Escribirlo es muy fácil: volamos de Nueva York a Reikiavik; en esas cinco horas podemos hacer una siesta en forma, suficiente para conducir seis horas desde el aeropuerto, por las indómitas carreteras islandesas, hasta nuestro hotel a las orillas del Parque Nacional de Vatnajökull. Seis horas al volante son poquísimas, ¿no?
No hace falta insertar lo que nuestras madres hubieran dicho: haber padecido aquella carretera es suficiente. Carlota cabeceaba en el asiento del copiloto; se obligaba a no hacerlo bajando la ventana, por la cual entraba la brizna helada a abofetearla, y así lograba cinco o diez minutos más de vigilia. Yo, al volante, era peor: bajar la ventanilla funcionaba, pero a veces fue necesario infringirme auto bofetadas reales. Pero al final fue inútil. Para poder seguir hasta Vatnajökull, varias veces tuvimos que parar a echar una siesta en los sitios designados por el gobierno de Islandia para detenerse en las carreteras, solitarios montículos de grava rodeados de naturaleza salobre y cielos grises.

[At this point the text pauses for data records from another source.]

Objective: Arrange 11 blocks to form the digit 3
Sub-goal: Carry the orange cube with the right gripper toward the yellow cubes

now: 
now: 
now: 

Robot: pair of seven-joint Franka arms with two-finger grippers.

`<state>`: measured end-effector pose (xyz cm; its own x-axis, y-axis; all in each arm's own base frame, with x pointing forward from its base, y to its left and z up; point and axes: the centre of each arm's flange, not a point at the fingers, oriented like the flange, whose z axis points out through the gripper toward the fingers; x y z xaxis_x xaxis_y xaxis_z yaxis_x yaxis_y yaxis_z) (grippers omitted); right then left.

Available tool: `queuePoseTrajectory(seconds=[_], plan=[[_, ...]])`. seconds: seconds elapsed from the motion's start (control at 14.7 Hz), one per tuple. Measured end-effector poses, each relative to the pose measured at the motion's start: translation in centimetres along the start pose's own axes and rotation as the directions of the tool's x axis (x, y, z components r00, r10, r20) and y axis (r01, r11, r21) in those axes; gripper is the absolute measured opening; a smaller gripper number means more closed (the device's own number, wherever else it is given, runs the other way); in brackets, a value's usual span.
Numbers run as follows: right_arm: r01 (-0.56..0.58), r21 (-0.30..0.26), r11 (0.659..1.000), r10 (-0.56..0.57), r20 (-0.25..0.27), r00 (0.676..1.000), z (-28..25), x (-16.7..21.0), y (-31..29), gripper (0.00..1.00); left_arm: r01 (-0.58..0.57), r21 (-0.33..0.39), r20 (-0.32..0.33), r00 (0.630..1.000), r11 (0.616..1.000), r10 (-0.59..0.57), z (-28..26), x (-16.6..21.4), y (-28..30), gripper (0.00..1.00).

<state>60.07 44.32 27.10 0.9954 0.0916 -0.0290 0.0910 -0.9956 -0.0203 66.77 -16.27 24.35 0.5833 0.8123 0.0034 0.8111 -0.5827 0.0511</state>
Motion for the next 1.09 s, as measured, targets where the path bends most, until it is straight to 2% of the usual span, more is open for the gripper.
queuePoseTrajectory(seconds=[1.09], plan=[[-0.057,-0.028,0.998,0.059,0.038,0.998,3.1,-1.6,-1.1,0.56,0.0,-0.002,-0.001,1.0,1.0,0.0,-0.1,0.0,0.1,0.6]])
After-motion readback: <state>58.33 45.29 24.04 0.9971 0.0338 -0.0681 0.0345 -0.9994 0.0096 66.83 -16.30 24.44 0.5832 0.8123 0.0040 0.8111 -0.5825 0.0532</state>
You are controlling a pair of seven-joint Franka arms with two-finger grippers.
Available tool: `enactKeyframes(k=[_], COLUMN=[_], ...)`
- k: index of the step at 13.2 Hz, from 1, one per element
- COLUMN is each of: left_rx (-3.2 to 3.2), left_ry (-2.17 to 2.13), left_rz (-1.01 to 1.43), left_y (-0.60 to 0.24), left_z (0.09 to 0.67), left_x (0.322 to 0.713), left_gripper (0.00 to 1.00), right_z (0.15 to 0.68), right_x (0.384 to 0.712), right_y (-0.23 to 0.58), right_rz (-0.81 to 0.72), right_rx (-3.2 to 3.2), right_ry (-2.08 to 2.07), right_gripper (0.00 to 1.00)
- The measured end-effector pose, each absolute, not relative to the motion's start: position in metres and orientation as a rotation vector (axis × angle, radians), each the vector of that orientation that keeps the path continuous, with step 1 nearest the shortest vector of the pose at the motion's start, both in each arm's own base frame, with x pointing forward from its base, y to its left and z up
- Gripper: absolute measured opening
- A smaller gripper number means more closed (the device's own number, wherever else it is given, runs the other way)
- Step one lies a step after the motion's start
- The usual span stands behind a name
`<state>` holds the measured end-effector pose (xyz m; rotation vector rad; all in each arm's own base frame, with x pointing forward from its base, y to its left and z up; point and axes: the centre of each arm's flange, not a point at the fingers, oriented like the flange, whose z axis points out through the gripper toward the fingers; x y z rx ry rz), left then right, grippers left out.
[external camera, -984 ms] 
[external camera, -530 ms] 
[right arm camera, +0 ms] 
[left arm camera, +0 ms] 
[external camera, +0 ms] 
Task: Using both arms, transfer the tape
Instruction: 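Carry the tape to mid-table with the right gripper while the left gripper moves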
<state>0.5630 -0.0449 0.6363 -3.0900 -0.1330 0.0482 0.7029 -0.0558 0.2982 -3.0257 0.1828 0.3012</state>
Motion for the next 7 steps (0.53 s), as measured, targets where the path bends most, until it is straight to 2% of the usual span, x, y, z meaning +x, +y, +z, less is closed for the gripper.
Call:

No hace falta insertar lo que nuestras madres hubieran dicho: ningún cuatrero salió de atrás de las volcánicas rocas a hacernos cosas indecibles. Cada vez que cerramos los ojos fue sumergidos en una silenciosa paz. Y al despertar, la naturaleza salobre nos daba los buenos días con montañas irrepetibles, tan perfectas que obligan al gobierno islandés a poner freno a la tentación de fotografiarlas a media carretera. Paisajes que, incluso ya sin tanto sueño, suena difícil escribir con justicia.
– Ruy
Qué belleza que fue su primer parada (NY no cuenta porque para fines prácticos y aventureros, diremos que fue un pit stop de arranque). Dejé mi corazón en Vyk… o más bien creo que lo encontré y en mi otra vida fui Vikinga. Qué felicidad leer Islandia -y el mundo- desde sus ojos y dedos. Los quiero, chatitos.